Environmental Physical and Perceived Quality in Hospice

HERD. 2021 Oct;14(4):324-338. doi: 10.1177/19375867211028160. Epub 2021 Jul 21.

Abstract

Objectives: This study presents the application of post-occupancy evaluations (POEs) methodologies to facilities for palliative-hospice care, in order to directly assess the physical-spatial qualities better suited for the specific psychological needs of "fragile" users and to ensure better architectural quality in new projects and in renovation measures.

Background: In international literature, there are few studies concerning the application of POEs to hospice, assessing the impact of individual environmental factors on users' psychoemotional reactions.
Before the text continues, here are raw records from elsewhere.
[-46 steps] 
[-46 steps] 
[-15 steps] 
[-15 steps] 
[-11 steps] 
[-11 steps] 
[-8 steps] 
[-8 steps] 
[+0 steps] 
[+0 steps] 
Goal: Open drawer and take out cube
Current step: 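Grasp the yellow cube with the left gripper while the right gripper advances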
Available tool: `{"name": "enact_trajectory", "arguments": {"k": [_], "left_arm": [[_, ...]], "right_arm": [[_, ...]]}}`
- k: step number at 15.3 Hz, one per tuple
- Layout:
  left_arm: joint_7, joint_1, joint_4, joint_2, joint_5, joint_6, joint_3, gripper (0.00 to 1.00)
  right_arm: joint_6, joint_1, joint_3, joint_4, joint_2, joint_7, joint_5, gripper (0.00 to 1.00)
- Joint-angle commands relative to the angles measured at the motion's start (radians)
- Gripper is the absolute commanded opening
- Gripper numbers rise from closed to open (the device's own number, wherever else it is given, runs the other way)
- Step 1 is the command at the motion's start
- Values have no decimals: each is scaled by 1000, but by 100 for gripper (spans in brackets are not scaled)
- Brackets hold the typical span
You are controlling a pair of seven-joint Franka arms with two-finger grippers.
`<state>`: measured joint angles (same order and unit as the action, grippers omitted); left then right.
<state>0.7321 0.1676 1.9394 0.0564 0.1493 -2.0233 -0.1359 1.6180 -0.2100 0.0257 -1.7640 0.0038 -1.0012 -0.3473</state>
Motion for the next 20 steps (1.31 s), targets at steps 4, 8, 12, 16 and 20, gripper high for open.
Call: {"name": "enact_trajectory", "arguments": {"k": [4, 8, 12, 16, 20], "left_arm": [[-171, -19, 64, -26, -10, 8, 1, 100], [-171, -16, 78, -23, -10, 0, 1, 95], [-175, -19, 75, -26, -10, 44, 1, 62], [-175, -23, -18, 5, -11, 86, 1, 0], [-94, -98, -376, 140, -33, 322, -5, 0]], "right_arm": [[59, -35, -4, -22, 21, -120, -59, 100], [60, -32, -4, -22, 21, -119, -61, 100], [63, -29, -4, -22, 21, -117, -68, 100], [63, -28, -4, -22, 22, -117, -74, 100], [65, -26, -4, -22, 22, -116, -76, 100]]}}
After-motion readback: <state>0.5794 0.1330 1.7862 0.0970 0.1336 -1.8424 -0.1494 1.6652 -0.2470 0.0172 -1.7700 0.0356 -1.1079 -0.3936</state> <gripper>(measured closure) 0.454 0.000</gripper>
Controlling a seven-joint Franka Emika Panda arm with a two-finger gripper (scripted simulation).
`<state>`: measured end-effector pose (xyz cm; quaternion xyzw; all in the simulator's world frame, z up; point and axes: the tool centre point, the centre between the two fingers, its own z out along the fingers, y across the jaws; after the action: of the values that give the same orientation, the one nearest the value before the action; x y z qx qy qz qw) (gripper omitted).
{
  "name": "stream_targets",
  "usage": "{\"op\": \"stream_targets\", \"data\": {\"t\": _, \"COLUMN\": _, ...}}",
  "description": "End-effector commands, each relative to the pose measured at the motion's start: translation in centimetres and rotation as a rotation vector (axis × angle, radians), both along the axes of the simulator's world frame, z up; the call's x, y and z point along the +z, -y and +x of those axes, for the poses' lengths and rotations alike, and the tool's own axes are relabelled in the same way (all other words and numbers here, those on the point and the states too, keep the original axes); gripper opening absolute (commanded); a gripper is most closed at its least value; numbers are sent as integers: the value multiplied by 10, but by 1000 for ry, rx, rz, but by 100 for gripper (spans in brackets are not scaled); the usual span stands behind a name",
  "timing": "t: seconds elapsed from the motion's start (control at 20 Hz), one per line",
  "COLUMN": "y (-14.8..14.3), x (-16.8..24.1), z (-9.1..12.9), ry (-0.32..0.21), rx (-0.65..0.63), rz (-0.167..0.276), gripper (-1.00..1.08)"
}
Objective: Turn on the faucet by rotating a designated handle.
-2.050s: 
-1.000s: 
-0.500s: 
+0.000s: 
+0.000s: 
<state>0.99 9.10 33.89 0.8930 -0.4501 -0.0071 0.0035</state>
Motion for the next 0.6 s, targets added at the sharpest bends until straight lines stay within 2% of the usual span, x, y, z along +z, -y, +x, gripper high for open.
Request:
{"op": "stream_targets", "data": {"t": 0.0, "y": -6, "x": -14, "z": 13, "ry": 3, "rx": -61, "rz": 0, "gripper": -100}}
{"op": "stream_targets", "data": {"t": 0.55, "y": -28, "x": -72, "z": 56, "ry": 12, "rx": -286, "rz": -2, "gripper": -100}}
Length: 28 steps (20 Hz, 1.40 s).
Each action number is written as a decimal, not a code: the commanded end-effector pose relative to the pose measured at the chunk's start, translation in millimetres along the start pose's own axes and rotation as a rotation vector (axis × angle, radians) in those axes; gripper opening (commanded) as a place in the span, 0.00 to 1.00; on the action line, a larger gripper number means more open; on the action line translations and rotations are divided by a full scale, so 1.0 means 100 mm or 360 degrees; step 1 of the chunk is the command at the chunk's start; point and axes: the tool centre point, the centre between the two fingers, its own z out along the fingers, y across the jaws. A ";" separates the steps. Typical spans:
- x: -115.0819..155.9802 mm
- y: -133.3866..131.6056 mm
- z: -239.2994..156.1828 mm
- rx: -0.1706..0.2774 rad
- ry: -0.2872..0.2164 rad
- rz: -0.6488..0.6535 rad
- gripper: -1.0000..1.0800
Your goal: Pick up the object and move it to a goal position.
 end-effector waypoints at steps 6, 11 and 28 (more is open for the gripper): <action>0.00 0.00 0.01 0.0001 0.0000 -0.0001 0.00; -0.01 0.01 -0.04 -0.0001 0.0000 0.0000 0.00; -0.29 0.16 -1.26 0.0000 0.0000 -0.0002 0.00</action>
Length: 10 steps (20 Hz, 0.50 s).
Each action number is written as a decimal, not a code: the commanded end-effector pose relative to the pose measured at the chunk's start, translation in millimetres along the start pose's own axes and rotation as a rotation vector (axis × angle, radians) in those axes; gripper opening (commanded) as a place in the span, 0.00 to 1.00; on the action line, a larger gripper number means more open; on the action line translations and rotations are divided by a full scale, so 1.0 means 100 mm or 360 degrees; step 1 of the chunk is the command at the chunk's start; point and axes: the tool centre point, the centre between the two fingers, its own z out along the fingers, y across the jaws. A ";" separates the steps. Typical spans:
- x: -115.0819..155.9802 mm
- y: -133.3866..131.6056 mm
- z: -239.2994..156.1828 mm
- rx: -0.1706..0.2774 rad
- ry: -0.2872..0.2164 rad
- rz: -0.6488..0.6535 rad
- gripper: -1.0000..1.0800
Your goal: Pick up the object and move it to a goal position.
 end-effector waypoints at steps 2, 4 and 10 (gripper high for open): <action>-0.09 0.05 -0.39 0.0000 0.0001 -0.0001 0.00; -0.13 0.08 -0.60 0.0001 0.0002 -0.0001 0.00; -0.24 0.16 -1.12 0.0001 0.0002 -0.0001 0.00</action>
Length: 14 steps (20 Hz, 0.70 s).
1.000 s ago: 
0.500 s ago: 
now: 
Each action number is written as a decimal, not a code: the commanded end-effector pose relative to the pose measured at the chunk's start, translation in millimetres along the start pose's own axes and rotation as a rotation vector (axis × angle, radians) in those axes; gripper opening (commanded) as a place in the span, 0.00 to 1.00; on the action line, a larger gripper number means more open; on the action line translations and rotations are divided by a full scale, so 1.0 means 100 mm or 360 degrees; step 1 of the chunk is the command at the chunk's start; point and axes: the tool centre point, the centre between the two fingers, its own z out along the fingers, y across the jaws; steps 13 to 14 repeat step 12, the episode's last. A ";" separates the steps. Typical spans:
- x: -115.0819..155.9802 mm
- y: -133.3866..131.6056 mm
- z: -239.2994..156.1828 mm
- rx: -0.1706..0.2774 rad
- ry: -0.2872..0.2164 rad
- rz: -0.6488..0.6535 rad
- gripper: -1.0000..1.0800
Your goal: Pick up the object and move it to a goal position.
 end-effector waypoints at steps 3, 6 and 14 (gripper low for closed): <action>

The set of elements that patients and their families perceive as important, defining the architectural quality of a hospice, has not been sufficiently investigated yet.

Method: Therefore, a POE was performed on a sample of hospice in Italy, by preparing a self-filled questionnaire addressing patients and relatives. Indicators of perceived physical-spatial humanization, which were validated for hospital facilities (perceived hospital environment quality indicators), were used for the assessment then implemented and harmonized in relation to hospice facilities features.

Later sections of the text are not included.